Андрей сразу же зацепился за Волынцева, в первые дни знакомства с архивами. А поскольку заканчивал тот же самый Истфак МГУ, что когда-то и он, и имел со старой факультетской профессурой и музейными работниками хорошие связи, за три месяца раскопал многое из его биографии.

– У Волынцева, ребята, были как у всякого нормального человека друзья и хорошие знакомые. По возрасту он шестнадцатого года рождения, значит, сейчас бы было семьдесят пять. Конечно, не все его ровесники дожили, но проверил я всех… Ну что вы брови подняли? Я же майор, как-никак, могу подчиненным задание дать без объяснения – что и зачем. Рассказывать про всю эту кухню не буду, однако выкристаллизовался среди всей этой оставшейся компании один старичок. На пенсии уже, хотя работает немного консультантом Исторического музея. Вместе они с Волынцевым учились и в студенчестве были неразлей-вода. А за Волынцевым, должен сказать, репутация водилась в студенчестве очень незаурядная. Умнейший считался парень, память феноменальная, острота ума, ну, все такое. Что для чекиста из этого следует?

– Что следует? – за всех нас спросил Анатолий.

– А то, дорогие мои, что попав в те годы в такую организацию, да еще занимаясь поиском крупных ценностей в московских подземельях под руководством самого Берии, такой человек не мог не задумываться о будущем. Своем и своей работы.

– И что же? – поинтересовался я.

– А то, что психологии в системе ГБ тоже неплохо обучают. – Андрей сложил руки на груди и некоторое время молчал с каким-то невеселым в лице выражением, а мы не встревали. – Судьбы своей Волынцев не понимать не мог, – наконец произнес он. – А люди из жизни просто так, как старые игрушки, не уходят. В особенности такие. Уйти без следа, да еще когда просто убьют по подлому… – он посмотрел на нас своими умными темно-серыми глазами, и молча все согласились.

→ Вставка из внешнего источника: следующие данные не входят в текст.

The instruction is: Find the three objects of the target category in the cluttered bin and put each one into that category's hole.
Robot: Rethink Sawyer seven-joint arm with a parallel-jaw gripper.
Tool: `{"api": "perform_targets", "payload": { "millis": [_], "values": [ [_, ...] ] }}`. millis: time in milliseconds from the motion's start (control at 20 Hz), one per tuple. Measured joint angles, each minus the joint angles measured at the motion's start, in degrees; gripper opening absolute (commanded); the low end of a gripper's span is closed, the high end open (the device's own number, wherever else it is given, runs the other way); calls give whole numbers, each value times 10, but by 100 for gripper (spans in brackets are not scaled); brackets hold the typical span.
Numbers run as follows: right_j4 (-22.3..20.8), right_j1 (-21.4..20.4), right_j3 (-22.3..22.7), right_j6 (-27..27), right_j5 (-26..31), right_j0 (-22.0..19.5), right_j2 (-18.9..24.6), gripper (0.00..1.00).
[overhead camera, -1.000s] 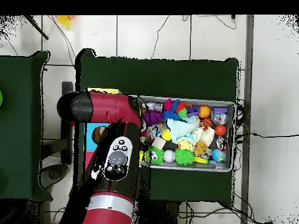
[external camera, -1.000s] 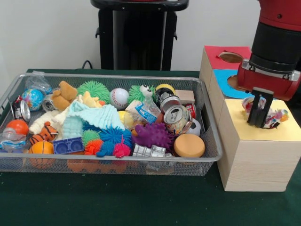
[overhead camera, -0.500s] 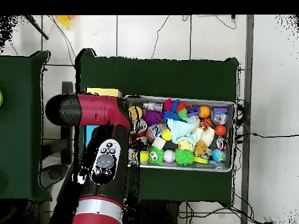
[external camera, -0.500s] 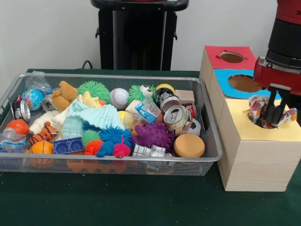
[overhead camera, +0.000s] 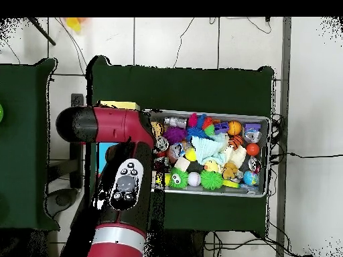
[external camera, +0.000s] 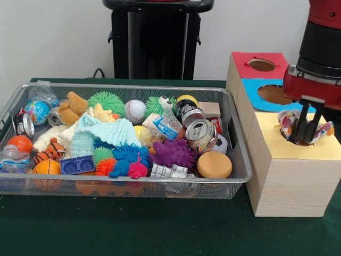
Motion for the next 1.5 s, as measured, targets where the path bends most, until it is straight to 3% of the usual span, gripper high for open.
{"api": "perform_targets", "payload": {
  "millis": [450,1500],
  "values": [
    [-1,-1,0,0,1,-44,31,0],
    [-8,-13,0,0,0,-35,26,0]
  ]
}}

– Грех я, ребята, на душу взял, – неожиданно, снова после паузы, объявил Андрей, – да, слава богу, все обошлось.

– Какой грех? – я невольно посмотрел на уже пустую бутылку.

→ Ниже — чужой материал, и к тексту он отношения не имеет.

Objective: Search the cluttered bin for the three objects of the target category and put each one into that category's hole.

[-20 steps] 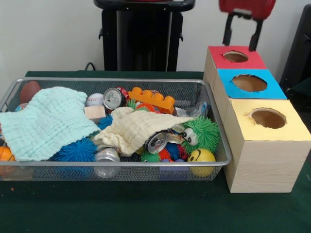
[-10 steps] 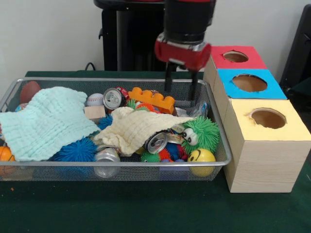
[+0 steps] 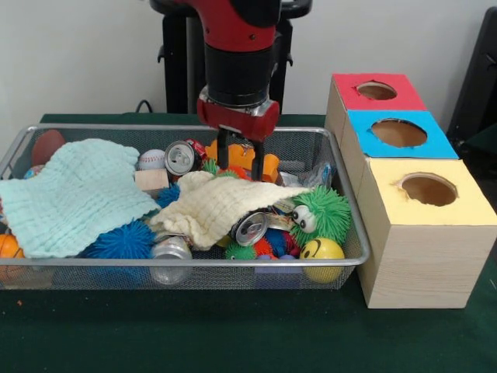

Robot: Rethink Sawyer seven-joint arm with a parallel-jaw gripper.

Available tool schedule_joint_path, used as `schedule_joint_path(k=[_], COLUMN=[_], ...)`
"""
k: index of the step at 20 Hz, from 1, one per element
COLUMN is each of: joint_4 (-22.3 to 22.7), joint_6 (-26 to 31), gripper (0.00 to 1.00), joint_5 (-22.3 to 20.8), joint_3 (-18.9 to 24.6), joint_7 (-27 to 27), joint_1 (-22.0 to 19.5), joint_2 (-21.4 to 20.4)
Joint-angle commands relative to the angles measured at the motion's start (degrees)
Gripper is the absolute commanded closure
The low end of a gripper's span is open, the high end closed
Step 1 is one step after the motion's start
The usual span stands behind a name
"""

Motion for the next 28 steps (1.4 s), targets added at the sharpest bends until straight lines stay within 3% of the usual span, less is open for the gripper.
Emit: schedule_joint_path(k=[1, 9, 12, 19, 28], joint_4=[-3.3, -5.89, -8.01, -11.23, -14.6], joint_6=[2.2, 5.03, 8.96, 18.12, 23.19], gripper=[0.0, 0.0, 0.0, 0.0, 0.0], joint_5=[-7.89, -13.36, -16.07, -20.96, -24.71], joint_3=[9.92, 11.34, 11.62, 15.95, 21.97], joint_7=[-8.28, -7.77, -10.56, -18.57, -19.61], joint_1=[-3.04, -5.04, -6.06, -13.21, -18.36], joint_2=[1.97, 2.07, 1.74, -1.11, 0.18])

– Не бойся, Олежек, мы с утра сбегали, – успокоил Миша, – за спиной у тебя на подоконнике стоит. Только не будем гнать. Так какой грех, Андрюша?

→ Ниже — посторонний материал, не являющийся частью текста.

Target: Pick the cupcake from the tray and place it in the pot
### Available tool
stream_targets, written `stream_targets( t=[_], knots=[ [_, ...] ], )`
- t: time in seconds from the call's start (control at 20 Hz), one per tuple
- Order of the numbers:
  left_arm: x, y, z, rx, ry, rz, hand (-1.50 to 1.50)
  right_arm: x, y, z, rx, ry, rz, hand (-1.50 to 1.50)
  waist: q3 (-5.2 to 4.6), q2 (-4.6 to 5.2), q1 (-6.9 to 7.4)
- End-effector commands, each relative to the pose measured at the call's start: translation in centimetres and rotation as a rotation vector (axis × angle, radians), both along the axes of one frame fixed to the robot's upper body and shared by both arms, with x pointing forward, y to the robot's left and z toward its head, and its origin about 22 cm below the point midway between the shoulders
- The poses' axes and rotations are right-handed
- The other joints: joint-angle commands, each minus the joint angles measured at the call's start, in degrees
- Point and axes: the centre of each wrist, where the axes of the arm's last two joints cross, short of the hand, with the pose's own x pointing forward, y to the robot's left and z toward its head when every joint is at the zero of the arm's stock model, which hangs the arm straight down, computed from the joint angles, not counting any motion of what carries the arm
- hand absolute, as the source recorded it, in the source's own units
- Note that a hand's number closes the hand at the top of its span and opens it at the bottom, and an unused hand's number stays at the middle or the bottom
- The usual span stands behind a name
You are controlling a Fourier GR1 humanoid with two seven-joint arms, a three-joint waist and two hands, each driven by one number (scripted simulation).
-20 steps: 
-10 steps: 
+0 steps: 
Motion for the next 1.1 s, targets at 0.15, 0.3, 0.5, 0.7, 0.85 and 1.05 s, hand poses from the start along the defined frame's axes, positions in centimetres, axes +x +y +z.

– Ну, понял я, что этот старик, Сергей Антонович, самый вероятный кандидат на доверенное лицо Волынцева, и поступил негалантерейно.

– Пытал его, что ли?

– Типун тебе на язык. Наоборот, гуманно прихватил с собой валидол… Только взял старика в работу сразу. Показал удостоверение, дождался, пока присядет, ну и объявил ему, что по абсолютно точным нашим сведениям он в течение нескольких десятилетий был хранителем материалов Волынцева, представляющих государственную тайну, статью из Кодекса процитировал.

– Ну?! – вытаращившись на него, спросили мы хором.

– Ну и полез скорей за валидолом. Да не пугайтесь! Обошлось все, обошлось.

– Неужели попал?! – спросил Анатолий, позабыв закрыть после этого рот.

– В самую точку.

– И… и где эти материалы?

– У меня.

– Здесь?

– В надежном месте, – с уклончивой хитринкой ответил Андрей. – Взглянуть хочешь? Время придет – посмотришь.

– Смотреть нам совсем необязательно, – обидчиво заявил Миша. – Че-екист! Ты на словах расскажи, самое главное.

И Андрей это самое главное рассказал.

Волынцев передал своему приятелю первые материалы уже через полгода с начала своей работы. Разговор при этом между ними состоялся не только тяжелый, но и в жизни последний.

То, чем он занимается, и что его со временем уберут, он объяснил сразу. И для будущих времен, каких и когда неизвестно, он решил оставлять все, с чем соприкоснется. Дело было смертельно опасное для обоих, поэтому встречаться друзья больше никогда не могли, хотя слежки за собой Волынцев пока не чувствовал. Но ясно было, что это только – пока. Способ для дальнейшей передачи материалов был выбран «детский», однако по-своему, как определил Андрей, довольно надежный. Семилетний сын Волынцева ходил в дом пионеров бок о бок с домом Сергея Антоновича и забегал время от времени к дяде Сереже, чтобы передать книгу и забрать ранее переданную. Расчет был на то, что в случае чего ребенка трясти не будут. А если и будут – что ж особенного, что два историка передают друг другу книги, тем более что полученные материалы Сергей Антонович тут же переносил на хранение к тетке.